Property Vs Shares

Microsoft Vs Mac, Tomato Vs BBQ, Samsung Vs iPhone, Ford Vs Holden, Chicken Vs Beef. Each have their own positives and negatives, their own place in the world, however all seem to have the same divisive nature as Property Vs Shares. I'm often asked "what should I invest in? Property or shares"? to which I often respond with "it depends..." What I really want to say is "why not both?"... Lets focus on some differences and how these can be both positive and negative in their own way.

Entry/Exit Costs

Shares are most certainly the cheaper of the two to enter into. Online broker options such as Commsec can be as cheap as $10 per transaction for a $500 purchase. Commbank have even launched a new Pocket app which allows investors to start with as little as $50 with a $2 brokerage fee that invests in broad range index funds (ETFs) which are slightly different to shares in an individual business. Selling is the same. Property on the other hand can be expensive to start. Deposits, stamp duty, solicitor fees, etc can run into the tens of thousands of dollars as a minimum. Selling property also incurs much of the same costs including agent and solicitor fees. There is also significant ongoing costs with rates, utilities, management and repairs. Whilst the minimal entry/exit costs of shares is mostly a benefit, it can also cause a greater level of speculation with investors having "less skin in the game" so to speak.

Leverage

Leverage in Property is much more common. When buying property most of us take out a mortgage. Banks and lenders also see property as relatively "safe" and will therefore lend to high LVRs (loan to value ratio) of 80-90%. Leverage in Shares is a little less common. Investors will sometimes use lines of credit facilities however these are often subject to margin calls.

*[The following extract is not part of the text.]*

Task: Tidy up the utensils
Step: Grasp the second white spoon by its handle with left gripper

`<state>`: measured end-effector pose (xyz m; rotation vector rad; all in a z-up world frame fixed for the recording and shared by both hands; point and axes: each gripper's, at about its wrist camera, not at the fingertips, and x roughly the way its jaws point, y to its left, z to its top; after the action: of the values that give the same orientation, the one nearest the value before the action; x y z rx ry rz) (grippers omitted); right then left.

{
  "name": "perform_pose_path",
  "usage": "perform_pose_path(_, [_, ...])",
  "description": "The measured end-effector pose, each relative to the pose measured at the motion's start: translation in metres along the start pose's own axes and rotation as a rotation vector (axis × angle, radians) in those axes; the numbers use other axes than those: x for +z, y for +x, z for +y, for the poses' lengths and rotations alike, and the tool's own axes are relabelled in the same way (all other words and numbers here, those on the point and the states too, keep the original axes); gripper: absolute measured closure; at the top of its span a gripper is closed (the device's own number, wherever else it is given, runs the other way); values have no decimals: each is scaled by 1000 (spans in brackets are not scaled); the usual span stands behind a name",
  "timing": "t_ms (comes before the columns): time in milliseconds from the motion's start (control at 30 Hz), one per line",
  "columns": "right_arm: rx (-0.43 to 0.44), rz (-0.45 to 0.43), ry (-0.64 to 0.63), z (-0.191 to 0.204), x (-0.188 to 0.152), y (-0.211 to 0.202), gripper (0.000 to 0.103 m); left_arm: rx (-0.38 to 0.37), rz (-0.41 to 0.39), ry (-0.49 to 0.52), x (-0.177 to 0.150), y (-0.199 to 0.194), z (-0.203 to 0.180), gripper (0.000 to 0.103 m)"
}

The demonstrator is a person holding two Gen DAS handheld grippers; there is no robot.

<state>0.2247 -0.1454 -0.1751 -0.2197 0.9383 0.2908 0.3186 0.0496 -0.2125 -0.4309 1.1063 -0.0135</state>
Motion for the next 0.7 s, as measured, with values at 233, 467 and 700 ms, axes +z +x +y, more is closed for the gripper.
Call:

Margin calls exist when the underlying asset falls below a certain valuation (say 70% of purchase price) and the borrower must tip in the extra cash to make up the shortfall. These margin calls are common in a share market crash however I am yet to hear of a margin call in property. With regards to property, the borrower will only have an issue if they are unable to make their mortgage repayments.

Risk

Property is often seen as the less "risky" (however this too is debatable). Investors attract to property's "tangibility" as it can be touched, felt and lived in. Shelter is fundamental to our survival so there will always be a need for housing. "They aren't making anymore land" is a saying most property investors would be familiar with. Property with a quality land component will always be worth something. Shares in individual business have in the past dropped to zero so there is an element of risk. However, the idea with shares is to focus on investing in companies that have longevity, profitability and are largely essential to our everyday livelihoods.

Effort

Both require some form of "effort" to invest in. A good investor should do quality research and due diligence when investing in shares or property. Company balance sheets and management should be studied prior to investing in a company and likewise property specifics and suburb analysis when buying a house. The real difference is after purchase. Outside of compiling details at tax time, there is really no other requirements whilst holding shares. Property on the other hand requires constant input with repairs, maintenance and dealing with tenants. A good property manager can mitigate this somewhat. The benefit however with property is the ability to "add value". There is really no option to improve the valuation of a share however with property you can renovate, subdivide, add a dwelling, shed, pool, etc.

Liquidity

Shares are far more liquid. Shares can be bought and sold at the click of the button. Property is a much longer process to both buy and sell. Settlement times, obtaining finance, listing campaigns means property is far more difficult to enter and exit quickly. Liquidity can worth in both a positive and negative way. If an investor requires an immediate cash injection then shares are much more beneficial due to their immediate sale nature. On the flip side, during volatile times such as these, liquidity can mean that investors are more likely to "panic sell" which is difficult to do with property. We often see highly liquid asset classes like shares react in a negative way during difficult times whilst non-liquid assets like property are slightly more "robust".

Whilst I am very bullish on property as a long-term wealth creation vehicle, I do believe shares should form a fundamental part of any investors portfolio. I personally hold shares alongside our property assets and will continue to add to both in due course.